Ou dans un jargon plus direct : amputer. Par réflexe, l’homme utilisait des périphrases naturelles dans l’hypothèse où le patient pouvait entendre ses diagnostics. Ici, ça n’était pas le cas, mais il l’avait fait quand même.
- Merci M. Charcotte. Si vous êtes aussi compétent qu’on le laisse entendre, les jours de Miss Sweetsong devraient être hors de danger.
- Rien n’est encore gagné, toutefois. Je suis médecin, je ferai tout mon possible pour soigner ses blessures, mais il est possible que l’opération ait raison d’elle.

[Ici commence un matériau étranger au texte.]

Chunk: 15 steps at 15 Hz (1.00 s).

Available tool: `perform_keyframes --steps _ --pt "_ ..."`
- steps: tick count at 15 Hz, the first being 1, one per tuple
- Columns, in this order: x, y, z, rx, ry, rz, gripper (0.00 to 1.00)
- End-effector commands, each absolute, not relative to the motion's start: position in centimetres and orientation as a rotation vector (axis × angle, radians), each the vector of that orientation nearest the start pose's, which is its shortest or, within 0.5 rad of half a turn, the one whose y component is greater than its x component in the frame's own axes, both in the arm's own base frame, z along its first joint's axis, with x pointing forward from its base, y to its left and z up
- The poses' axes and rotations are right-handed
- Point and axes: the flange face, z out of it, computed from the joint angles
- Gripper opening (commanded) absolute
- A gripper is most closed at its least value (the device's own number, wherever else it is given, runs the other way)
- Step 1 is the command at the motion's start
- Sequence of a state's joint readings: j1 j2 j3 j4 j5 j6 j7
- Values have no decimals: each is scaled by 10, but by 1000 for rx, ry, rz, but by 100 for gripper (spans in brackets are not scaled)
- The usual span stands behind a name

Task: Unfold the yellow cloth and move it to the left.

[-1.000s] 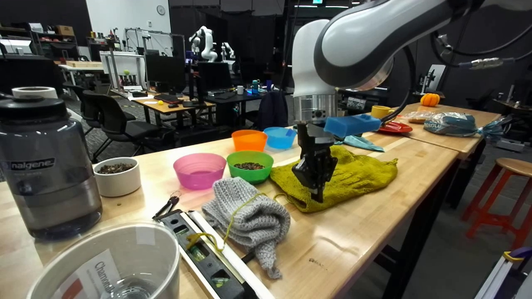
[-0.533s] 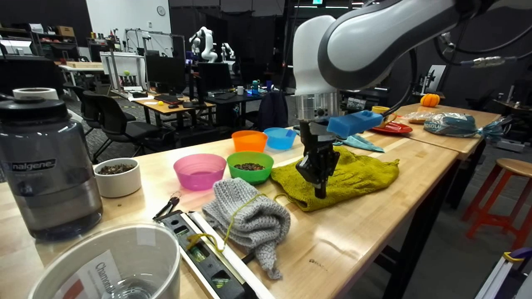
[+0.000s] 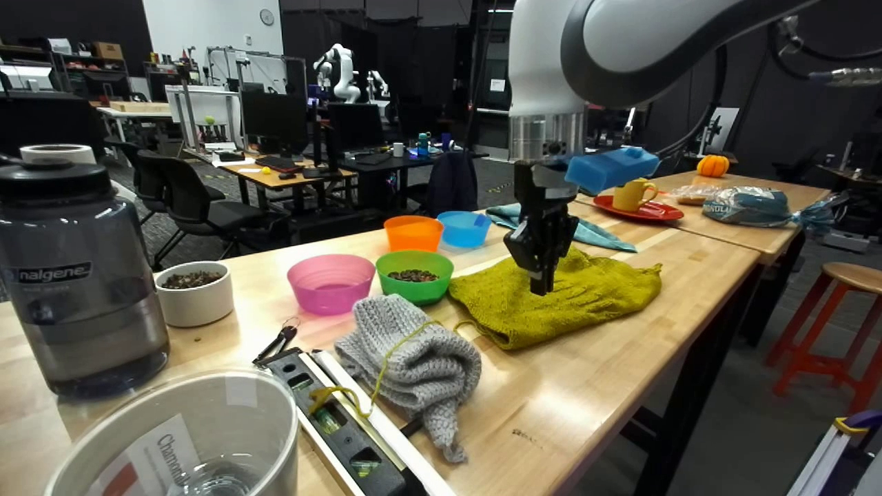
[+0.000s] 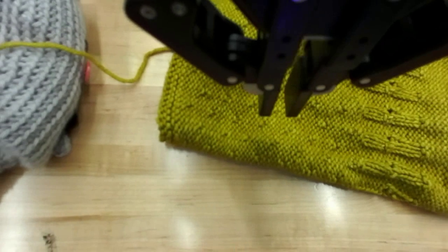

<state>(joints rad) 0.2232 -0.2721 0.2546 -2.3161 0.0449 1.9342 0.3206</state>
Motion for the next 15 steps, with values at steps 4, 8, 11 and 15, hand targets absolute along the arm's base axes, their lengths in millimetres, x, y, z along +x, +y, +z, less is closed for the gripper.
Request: perform_keyframes --steps 4,8,11,15 --pt "362 199 473 -3226 -247 129 66" --pt "344 195 492 -3247 -281 152 92" --pt "330 189 503 -3251 -294 181 100" --pt "306 178 517 -3252 -318 202 100"
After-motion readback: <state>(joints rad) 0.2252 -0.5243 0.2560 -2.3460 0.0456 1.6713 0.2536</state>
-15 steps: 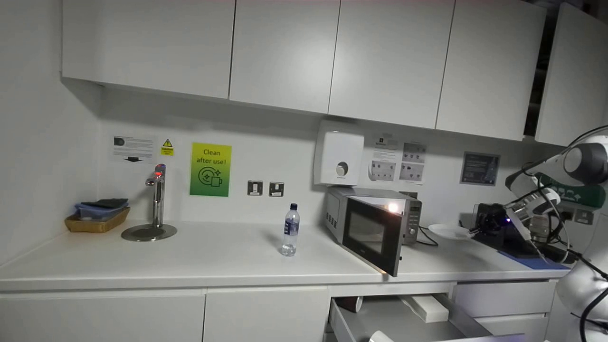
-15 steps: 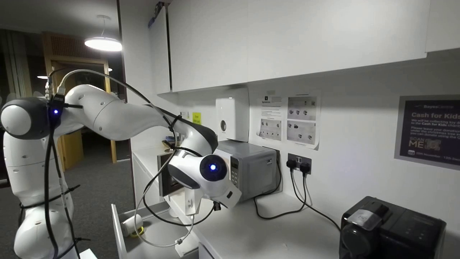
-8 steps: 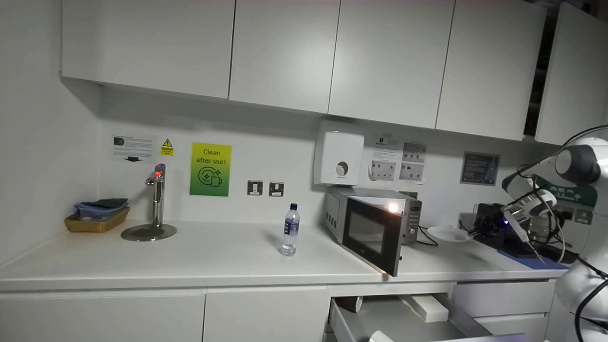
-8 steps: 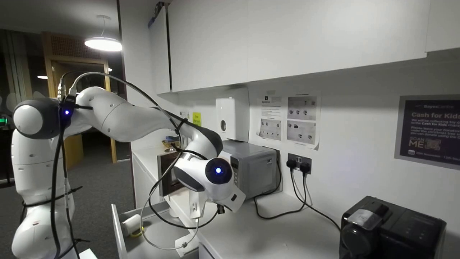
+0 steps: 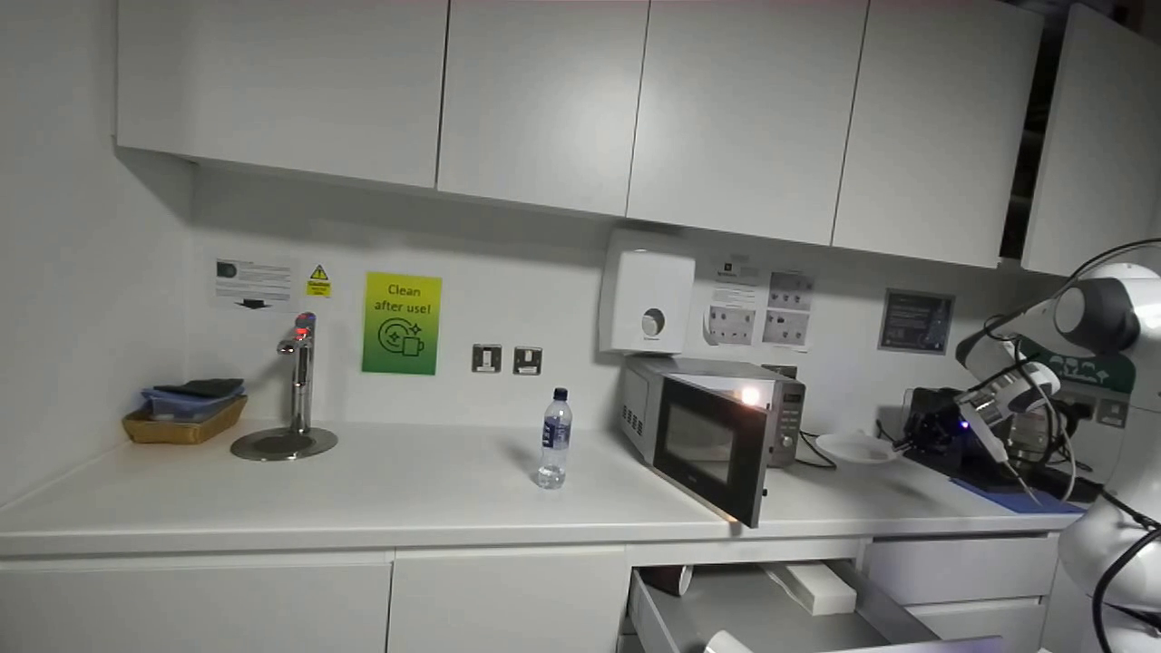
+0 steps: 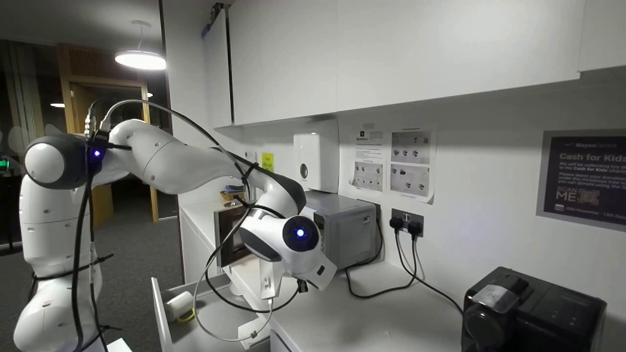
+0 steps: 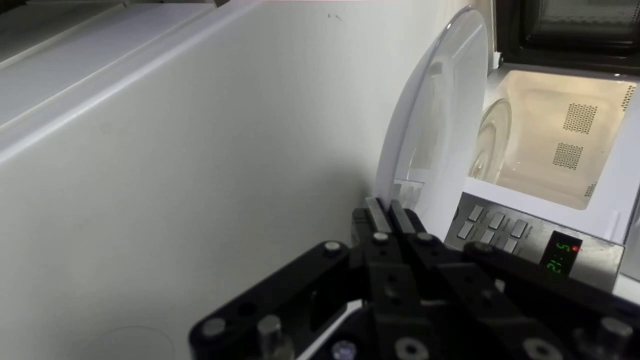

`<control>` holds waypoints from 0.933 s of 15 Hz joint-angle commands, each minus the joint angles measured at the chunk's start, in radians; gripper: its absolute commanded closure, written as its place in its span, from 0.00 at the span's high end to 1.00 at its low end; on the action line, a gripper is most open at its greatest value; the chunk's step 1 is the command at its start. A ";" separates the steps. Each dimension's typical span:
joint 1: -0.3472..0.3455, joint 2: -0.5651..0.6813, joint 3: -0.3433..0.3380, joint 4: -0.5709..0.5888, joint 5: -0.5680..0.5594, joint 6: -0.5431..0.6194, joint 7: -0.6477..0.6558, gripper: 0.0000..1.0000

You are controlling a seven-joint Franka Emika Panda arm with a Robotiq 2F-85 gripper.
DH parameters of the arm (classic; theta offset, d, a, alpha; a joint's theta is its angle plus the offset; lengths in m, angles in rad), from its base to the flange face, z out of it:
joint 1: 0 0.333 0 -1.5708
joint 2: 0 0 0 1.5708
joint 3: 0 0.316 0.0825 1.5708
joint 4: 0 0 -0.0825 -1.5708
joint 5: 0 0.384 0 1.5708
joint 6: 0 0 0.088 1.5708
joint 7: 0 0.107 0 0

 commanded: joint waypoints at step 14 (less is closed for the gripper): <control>-0.031 0.012 0.034 -0.001 -0.002 0.000 0.000 0.01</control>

- Oh cette jeune femme est forte ; je crois en vous et je crois en elle aussi. conclut le Couard tout en descendant à terre, dans le sillon du corps emporté par les sous-fifres du Médecin Général des Armées. Celui-ci ne tarda pas davantage, saluant une dernière fois le chef d’équipe d’un hochement de la tête avant de se remettre à marcher à allure soutenue comme le font souvent les médecins urgentistes, en direction de l’une des grandes portes bordant les murs d’enceinte des quais.
Prestement postée aux côtés de Larson, Angelica regardait sa supérieure partir elle aussi, le visage abscons. Dans ses yeux, il était toutefois possible de voir qu’elle était plus sereine. Ce qui n’était pas le cas des autres agents, affairés eux aussi à descendre un gros morceau qui avait eu la malchance de retrouver ses esprits et recouvrer une partie de ses blessures durant la traversée. Enchaîné, aveuglé et bâillonné, Jonas Mandrake ressemblait à une vulgaire bête, à un gros gibier. Pourtant, malgré toutes ces mesures préventives, le révolutionnaire demeurait calme. Il affrontait son destin comme un homme et, intérieurement, se réjouissait de l’état de santé de son ennemie.
Même dans le plus grand des malheurs il demeurait un fond de bonheur, et celui de Mandrake c’était la mort d’Annabella Sweetsong.
Larson l’avait compris et même s’il aurait préféré laisser l’Atout continuer à cracher ses poumons à travers le trou qui lui décorait la poitrine, il avait dû se résoudre à le faire soigner en prévention de son procès.
Rapidement, les quais furent donc désertés tandis que les derniers hommes à descendre allaient profiter de leur quartier libre pour découvrir le gigantesque laboratoire, ainsi que leurs nouvelles couches. La mine patibulaire, le Commodore avait été le premier à fuir son navire pour, probablement, aller se référer à son supérieur hiérarchique le plus proche.
Dans tout cela, il ne restait finalement plus qu’une seule personne, perdue et isolée, lorsque le chef d’équipe se résolut à rejoindre ses collègues pour évaluer la situation puis dialoguer de la suite des opérations. Elle n’était pas sûre de lever le camp avant le réveil de sa responsable. Tiraillée, Angelica ne savait pas vraiment ce qui l’obligeait à apprécier Anna. Elle la respectait toutefois et espérait qu’elle ne mourût pas.
Dernière à entrer dans la bâtisse, la brunette se dirigea vers le bloc opératoire où l’on avait emporté la femme aux cheveux blancs.